[Dataset records]
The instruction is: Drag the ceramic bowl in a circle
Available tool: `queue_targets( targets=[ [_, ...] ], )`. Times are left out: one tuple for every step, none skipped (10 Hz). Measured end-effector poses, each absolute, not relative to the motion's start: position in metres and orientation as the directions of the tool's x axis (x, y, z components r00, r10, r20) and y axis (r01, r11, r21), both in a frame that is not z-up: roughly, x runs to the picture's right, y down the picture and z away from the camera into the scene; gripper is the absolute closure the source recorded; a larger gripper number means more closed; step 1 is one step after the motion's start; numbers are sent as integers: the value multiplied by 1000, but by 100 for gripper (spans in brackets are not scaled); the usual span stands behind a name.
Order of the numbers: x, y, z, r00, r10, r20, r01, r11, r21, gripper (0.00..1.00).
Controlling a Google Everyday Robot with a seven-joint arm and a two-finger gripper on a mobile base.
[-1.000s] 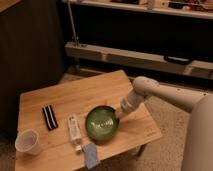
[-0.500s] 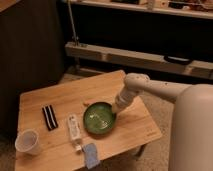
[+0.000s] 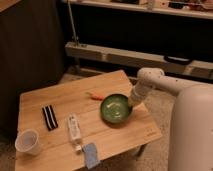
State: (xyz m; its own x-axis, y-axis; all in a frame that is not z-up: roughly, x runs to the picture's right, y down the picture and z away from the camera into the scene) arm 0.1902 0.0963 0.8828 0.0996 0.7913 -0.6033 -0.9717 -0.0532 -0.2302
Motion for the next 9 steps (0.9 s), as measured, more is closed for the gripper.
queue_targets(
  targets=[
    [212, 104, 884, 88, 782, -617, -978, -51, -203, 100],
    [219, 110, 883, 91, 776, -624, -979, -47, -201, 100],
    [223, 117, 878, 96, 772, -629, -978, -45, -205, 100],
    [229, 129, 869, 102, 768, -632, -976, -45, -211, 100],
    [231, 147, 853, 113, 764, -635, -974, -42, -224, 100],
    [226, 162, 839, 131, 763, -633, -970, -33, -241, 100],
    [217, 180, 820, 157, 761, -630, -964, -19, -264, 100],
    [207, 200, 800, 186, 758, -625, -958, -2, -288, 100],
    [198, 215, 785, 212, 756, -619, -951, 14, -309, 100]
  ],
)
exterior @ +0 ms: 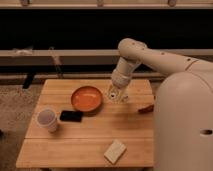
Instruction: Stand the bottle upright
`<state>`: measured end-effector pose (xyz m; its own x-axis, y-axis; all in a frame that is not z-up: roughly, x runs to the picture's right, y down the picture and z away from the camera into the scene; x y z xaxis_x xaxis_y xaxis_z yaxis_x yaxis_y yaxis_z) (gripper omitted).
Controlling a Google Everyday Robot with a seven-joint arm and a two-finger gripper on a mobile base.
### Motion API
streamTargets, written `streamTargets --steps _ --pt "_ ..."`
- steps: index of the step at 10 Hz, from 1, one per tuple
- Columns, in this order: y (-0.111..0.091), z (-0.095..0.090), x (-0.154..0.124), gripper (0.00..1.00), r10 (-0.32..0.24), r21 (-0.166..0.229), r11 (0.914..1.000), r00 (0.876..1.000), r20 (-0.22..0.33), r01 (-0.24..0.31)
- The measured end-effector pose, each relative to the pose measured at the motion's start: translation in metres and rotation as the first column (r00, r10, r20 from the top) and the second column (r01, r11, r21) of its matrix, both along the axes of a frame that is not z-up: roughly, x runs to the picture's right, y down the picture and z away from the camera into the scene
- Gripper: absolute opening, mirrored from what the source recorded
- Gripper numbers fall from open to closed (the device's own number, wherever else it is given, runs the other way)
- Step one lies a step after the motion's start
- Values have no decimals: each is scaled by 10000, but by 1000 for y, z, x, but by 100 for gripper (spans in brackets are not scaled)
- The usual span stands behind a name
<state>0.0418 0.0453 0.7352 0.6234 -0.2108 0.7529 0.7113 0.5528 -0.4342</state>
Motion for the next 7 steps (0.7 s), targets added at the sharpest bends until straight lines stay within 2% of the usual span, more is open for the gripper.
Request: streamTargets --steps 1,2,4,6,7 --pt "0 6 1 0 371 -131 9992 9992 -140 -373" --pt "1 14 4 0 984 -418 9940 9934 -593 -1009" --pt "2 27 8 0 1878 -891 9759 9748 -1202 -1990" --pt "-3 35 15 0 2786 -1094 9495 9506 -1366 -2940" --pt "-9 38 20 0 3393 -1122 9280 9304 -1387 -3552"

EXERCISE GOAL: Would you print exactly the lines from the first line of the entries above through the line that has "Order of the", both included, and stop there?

RESULT OF THE EXERCISE:
The instruction is: Drag the ceramic bowl in a circle
Available tool: `queue_targets( targets=[ [_, ...] ], )`. Times are left out: one tuple for every step, none skipped (10 Hz). Measured end-effector poses, each absolute, not relative to the motion's start: position in metres and orientation as the directions of the tool's x axis (x, y, z components r00, r10, r20) and y axis (r01, r11, r21), both in a frame that is not z-up: roughly, x runs to the picture's right, y down the picture and z away from the camera into the scene; gripper is the absolute closure the source recorded; a larger gripper number means more closed; step 1 is one step after the motion's start; numbers are sent as integers: the value multiplied by 1000, but by 100 for gripper (spans in brackets are not scaled); the usual span stands behind a name.
Order of the numbers: x, y, z, r00, r10, r20, r01, r11, r21, gripper (0.00..1.00).

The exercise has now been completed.